社長のためのポーター競争戦略 その1-24 「手詰まりの業界」-多数乱戦業界で生き抜く
社長のためのポーター競争戦略 その1-24 「手詰まりの業界」-多数乱戦業界で生き抜く
ここまで、経済的原因で多数乱戦になっている業界について、分析をしてきた。
実は、経済的原因ではないのに、多数乱戦になっている業界が数多くあるとポーターは言う。

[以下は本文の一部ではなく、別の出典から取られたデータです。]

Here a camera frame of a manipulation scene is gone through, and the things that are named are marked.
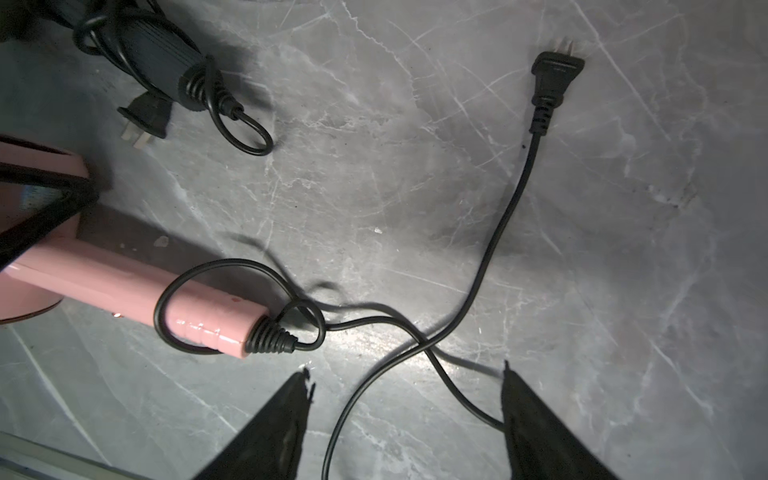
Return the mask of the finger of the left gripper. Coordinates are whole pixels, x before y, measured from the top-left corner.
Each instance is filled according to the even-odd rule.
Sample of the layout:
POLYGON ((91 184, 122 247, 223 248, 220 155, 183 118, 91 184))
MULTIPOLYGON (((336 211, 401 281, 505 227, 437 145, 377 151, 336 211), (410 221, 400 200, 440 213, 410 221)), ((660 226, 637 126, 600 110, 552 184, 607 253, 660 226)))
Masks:
POLYGON ((22 217, 1 228, 2 267, 99 198, 88 178, 9 163, 1 164, 1 183, 21 187, 17 210, 22 217))

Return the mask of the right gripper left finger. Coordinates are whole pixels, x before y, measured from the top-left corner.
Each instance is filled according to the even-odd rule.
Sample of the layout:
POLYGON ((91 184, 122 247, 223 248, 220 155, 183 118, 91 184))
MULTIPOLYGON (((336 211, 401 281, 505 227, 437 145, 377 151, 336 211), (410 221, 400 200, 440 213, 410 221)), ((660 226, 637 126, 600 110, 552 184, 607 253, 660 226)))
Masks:
POLYGON ((295 479, 314 389, 306 368, 295 372, 196 477, 295 479))

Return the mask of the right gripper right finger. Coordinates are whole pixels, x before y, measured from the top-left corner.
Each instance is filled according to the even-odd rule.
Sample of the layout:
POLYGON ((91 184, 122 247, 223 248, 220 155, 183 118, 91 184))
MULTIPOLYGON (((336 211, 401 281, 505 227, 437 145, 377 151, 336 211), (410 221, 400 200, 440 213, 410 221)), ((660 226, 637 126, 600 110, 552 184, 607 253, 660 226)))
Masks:
POLYGON ((617 479, 510 367, 501 406, 513 479, 617 479))

経済的原因が無いのに、動かない、動けないという「手詰まり(stuck)」の業界だ。
それは、どんな場合だろう?
三つある。
1)業界の企業に経営資源や経営のスキルが不足している場合
経営資源がない。
ヒトがいない。資本がない。
スキルやノウハウがない…。
2)業界の企業が「近視眼的」で、現状に満足している場合
これまでのやり方にどっぷりと浸かってしまっている。
3)他業界の企業に注目されない場合
ちょっと変わった業界や地味な業界。
華々しくない業界。
もし、こんな業界が目にとまったら、
「戦略的にまたとない好機である」とポーターは言う。
経済的な原因というわけではないので、そんなに大きな投資のリスクを負う必要がないのだ。
必要なのは、意欲とノウハウ、そして、少しばかりの経営資源…。
逆に、こうした業界にいる企業は、新規参入者を想定し、経営革新をしていかないと、
いつ他業界から「黒船」がやってくるかわからないということになる…。